Pop, soda, Coke
Ugh. Remember what I wrote about stress? Looks like I managed to stress myself right into a cold. Luckily, though, thanks to my guilt about missing so much work last week due to Girlygirl's surgery, this festival of plegm is in the office today! It's pretty damn hard to get any real work done, though.
A pal of mine just forwarded my this link: Pop-vs-Soda
I think I've seen it before, and even in my pseudo-Sudafed-addled state, it's only marginally funny. I'm not sure it's supposed to be funny at all, but I refuse to accept this premise--it's failed humor as far as I'm concerned. Still, also due no doubt to the drugs and/or epazoodic, I thought I'd poke around. The only real place of interest, of course, is the "other" category. I think most people know that "soda" is mostly coastal, with a concentration smack dab in the midwest as well. "Pop" is mostly the upper half of the country, with "Coke (for everything, including the loathsome Nehi products so popular there)" being mostly the South.

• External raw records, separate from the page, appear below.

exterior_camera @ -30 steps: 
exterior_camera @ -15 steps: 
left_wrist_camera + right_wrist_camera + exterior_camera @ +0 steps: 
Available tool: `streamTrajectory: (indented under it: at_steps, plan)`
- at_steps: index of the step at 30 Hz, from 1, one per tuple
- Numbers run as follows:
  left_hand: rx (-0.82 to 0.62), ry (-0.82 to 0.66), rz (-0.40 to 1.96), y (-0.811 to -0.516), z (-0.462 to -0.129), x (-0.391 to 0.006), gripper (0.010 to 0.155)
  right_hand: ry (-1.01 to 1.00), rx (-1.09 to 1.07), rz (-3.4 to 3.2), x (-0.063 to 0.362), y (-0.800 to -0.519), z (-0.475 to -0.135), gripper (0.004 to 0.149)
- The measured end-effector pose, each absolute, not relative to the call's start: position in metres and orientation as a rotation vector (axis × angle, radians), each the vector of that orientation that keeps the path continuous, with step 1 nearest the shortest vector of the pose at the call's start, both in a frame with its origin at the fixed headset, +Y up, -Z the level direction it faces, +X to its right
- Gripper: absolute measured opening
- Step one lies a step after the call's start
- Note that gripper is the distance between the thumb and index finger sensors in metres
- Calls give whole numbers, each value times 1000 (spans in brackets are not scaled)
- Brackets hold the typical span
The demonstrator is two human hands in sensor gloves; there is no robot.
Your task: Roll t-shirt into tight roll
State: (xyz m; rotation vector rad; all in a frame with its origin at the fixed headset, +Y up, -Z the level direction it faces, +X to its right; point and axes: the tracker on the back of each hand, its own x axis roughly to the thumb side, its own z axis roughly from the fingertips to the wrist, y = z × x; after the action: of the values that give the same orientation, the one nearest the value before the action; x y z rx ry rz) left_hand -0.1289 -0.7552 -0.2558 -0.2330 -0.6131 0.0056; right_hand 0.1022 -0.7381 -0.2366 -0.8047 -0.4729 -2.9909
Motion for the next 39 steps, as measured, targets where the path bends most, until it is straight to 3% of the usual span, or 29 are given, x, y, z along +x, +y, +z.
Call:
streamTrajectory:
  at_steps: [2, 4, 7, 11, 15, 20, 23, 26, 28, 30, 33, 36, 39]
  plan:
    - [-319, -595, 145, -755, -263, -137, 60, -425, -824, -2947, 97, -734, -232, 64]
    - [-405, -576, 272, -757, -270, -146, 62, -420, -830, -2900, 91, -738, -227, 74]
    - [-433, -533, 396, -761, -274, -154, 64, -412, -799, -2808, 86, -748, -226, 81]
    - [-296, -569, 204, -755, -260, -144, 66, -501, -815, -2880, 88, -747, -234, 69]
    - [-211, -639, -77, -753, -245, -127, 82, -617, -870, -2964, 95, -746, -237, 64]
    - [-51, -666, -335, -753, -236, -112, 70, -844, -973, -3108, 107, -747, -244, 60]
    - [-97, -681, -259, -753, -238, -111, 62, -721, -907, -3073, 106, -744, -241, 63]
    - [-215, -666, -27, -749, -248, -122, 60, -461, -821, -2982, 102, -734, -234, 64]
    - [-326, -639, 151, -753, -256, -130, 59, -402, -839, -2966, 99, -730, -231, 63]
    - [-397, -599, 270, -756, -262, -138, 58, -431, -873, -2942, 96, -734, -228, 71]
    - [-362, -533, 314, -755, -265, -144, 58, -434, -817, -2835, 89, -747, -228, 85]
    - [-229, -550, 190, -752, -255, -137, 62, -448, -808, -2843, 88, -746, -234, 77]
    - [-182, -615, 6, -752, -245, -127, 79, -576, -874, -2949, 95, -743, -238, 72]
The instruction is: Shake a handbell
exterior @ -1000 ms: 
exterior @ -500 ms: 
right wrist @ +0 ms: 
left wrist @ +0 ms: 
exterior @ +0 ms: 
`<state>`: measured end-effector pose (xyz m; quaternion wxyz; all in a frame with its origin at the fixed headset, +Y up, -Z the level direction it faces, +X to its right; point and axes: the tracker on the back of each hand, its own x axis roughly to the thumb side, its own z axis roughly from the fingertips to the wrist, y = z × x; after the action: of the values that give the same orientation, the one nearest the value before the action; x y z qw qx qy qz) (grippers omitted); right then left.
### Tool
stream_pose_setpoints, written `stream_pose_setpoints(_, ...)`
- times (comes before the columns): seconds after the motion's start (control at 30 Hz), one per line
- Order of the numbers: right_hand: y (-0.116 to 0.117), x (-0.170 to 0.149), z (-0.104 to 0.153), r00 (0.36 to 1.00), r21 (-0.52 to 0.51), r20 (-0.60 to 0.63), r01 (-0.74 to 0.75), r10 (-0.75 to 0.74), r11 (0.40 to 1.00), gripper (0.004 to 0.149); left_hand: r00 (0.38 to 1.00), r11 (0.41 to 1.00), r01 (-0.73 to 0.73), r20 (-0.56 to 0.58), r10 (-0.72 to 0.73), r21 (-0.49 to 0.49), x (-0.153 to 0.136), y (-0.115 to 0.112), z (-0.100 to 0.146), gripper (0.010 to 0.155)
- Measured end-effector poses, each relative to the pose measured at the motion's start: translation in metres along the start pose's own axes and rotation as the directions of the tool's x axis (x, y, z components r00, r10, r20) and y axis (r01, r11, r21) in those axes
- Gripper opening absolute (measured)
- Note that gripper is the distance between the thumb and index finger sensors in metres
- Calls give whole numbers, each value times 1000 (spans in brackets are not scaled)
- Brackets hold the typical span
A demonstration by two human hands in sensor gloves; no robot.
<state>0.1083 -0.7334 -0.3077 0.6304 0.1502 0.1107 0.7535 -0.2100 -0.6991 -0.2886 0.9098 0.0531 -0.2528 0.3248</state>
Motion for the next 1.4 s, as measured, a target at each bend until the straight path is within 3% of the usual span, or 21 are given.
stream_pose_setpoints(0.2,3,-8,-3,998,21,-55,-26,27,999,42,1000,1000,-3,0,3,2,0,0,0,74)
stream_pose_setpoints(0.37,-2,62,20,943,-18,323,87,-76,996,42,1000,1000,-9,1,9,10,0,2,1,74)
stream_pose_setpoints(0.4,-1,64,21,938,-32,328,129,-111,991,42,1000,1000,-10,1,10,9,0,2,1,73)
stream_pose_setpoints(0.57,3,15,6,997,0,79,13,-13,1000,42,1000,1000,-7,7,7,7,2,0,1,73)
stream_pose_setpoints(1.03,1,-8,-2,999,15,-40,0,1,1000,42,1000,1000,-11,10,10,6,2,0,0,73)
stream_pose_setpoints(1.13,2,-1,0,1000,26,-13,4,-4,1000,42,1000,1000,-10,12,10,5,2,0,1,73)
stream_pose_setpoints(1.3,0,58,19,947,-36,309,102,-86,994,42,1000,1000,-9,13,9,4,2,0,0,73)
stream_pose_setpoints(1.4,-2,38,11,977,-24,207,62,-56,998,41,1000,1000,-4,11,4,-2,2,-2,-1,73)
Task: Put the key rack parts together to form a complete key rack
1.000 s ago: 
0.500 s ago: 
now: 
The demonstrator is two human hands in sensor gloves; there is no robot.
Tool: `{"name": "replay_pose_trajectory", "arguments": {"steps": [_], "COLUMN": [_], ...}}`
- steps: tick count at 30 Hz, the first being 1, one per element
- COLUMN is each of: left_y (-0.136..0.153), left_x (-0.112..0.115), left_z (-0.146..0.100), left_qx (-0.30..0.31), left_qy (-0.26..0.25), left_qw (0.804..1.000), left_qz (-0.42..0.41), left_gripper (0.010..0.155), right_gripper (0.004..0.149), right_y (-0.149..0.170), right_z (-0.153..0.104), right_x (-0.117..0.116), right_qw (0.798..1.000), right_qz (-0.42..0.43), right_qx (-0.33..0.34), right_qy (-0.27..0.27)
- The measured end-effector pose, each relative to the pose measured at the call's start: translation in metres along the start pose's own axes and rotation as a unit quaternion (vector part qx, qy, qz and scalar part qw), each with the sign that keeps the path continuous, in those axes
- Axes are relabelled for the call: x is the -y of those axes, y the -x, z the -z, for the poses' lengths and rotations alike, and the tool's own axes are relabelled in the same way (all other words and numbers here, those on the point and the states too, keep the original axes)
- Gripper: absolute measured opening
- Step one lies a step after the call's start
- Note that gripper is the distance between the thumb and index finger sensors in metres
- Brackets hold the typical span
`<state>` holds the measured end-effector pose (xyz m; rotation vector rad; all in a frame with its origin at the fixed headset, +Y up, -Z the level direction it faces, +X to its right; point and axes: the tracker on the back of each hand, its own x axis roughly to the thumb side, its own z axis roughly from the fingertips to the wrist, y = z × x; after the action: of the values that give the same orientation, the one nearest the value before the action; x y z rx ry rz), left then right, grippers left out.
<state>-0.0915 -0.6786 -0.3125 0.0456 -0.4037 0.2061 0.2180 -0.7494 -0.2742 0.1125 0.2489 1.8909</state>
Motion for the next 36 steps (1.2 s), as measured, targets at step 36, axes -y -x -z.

I was also familiar with the Beantown conceit of "tonic," and the incredibly estimated-IQ-reducing "co-cola,*" but was somehow unaware that in North Carolina, the most popular "other" is the almost nonsensical "drink." Crazy, I know.
Where things get interesting, though, is scrolling down through the "other" options for any given state. There were a number of votes in California for "freshly ejaculated manbutter," and at least one Marylander refers to his favorite soft drink as "To God be the glory." My all-time favorite, though, brought to you by Get Your War On,
is "robot sweat." Hmm. Strangely, the cartoon that contains the line, "I don't even drink Coke, it tastes like robot sweat" is missing. Well trust me--it used to be there.
*For my money, only mouth breathing or missing front teeth are greater minimizers of other people's estimate of your intelligence on first blush. I'm giving myself a pass on the mouth breathing thing for a day or two because of the cold. But you know what I mean. Interestingly, I had a friend once who said, absolutely apropos of nothing, "I never did get the hang of that breathing through your nose thing." Totally true, and pretty much explained the gobbets of white crusty stuff constantly at the corners of his mouth. Yuck. He was a pretty OK guy, though.